» **WORK INSTRUCTION**
Transcribe only part of the material below: the lines from the one containing "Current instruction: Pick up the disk" through the one containing "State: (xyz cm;", inclusive, exactly as written.

» **RECORDS PROVIDED**

*** Block opens ***

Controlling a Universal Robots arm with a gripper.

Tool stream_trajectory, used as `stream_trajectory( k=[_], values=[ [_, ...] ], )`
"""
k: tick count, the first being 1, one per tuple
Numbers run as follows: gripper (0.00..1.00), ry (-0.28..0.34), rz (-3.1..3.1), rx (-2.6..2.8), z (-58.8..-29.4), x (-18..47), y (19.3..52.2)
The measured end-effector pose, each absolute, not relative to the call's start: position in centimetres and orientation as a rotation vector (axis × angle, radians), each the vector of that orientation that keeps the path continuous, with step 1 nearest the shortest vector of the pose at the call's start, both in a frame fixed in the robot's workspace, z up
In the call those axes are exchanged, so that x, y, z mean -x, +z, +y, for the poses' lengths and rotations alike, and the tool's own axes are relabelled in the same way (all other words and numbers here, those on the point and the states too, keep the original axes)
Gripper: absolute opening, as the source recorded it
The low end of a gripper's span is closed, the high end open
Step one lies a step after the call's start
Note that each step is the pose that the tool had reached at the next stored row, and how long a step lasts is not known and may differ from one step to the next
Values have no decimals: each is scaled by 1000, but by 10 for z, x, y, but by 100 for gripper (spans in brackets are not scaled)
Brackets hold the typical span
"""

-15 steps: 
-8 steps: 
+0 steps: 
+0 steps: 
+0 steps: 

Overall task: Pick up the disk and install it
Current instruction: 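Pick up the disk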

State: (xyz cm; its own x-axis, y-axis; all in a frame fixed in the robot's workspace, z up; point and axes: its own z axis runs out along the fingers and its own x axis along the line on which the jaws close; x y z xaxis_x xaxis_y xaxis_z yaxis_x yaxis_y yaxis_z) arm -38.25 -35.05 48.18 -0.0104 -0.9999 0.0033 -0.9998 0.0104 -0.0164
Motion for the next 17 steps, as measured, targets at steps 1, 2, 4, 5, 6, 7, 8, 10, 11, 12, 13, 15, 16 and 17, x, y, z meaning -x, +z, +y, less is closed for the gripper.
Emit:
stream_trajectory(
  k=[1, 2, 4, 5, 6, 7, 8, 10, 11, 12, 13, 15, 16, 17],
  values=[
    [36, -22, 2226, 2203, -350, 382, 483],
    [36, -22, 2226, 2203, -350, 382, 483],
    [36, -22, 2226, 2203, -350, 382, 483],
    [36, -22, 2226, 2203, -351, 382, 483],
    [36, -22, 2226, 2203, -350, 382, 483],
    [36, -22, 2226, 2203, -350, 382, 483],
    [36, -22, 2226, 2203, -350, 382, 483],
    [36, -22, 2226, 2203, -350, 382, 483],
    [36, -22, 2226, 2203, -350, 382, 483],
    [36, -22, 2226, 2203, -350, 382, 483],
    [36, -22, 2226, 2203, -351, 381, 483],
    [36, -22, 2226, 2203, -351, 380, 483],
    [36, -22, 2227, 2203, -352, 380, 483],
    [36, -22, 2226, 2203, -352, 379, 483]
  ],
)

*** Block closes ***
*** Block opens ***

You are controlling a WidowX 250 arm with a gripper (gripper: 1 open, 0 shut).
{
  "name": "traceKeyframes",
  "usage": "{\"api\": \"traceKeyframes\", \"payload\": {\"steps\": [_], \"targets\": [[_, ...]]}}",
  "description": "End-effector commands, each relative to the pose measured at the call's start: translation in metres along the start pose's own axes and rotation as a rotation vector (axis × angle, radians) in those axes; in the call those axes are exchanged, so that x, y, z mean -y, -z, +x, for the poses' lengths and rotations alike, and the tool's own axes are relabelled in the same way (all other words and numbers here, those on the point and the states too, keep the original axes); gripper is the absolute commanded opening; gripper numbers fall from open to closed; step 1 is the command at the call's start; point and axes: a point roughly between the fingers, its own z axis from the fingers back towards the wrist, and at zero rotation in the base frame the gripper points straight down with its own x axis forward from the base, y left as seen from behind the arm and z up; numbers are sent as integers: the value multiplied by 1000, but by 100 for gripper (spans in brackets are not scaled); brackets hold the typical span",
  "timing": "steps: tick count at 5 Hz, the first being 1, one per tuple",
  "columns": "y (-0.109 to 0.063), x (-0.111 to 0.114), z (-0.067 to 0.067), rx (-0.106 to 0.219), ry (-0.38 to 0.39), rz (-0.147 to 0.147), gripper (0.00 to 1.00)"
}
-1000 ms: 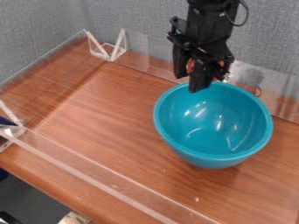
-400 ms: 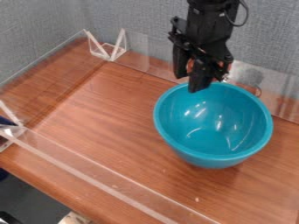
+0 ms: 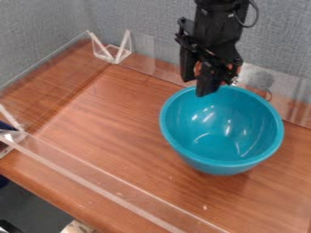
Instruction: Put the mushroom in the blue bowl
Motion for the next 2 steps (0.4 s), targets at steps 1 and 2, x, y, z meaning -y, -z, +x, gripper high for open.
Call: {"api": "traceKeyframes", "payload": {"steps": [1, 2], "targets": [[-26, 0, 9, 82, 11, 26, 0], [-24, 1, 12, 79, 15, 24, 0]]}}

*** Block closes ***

» **RESPONSE TO THIS TASK**
Current instruction: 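Pick up the disk
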
State: (xyz cm; its own x-axis, y-axis; all in a frame fixed in the robot's workspace, z up; point and axes: its own z axis runs out along the fingers and its own x axis along the line on which the jaws close; x y z xaxis_x xaxis_y xaxis_z yaxis_x yaxis_y yaxis_z) arm -38.25 -35.05 48.18 -0.0104 -0.9999 0.0033 -0.9998 0.0104 -0.0164

No more work is needed for this exercise.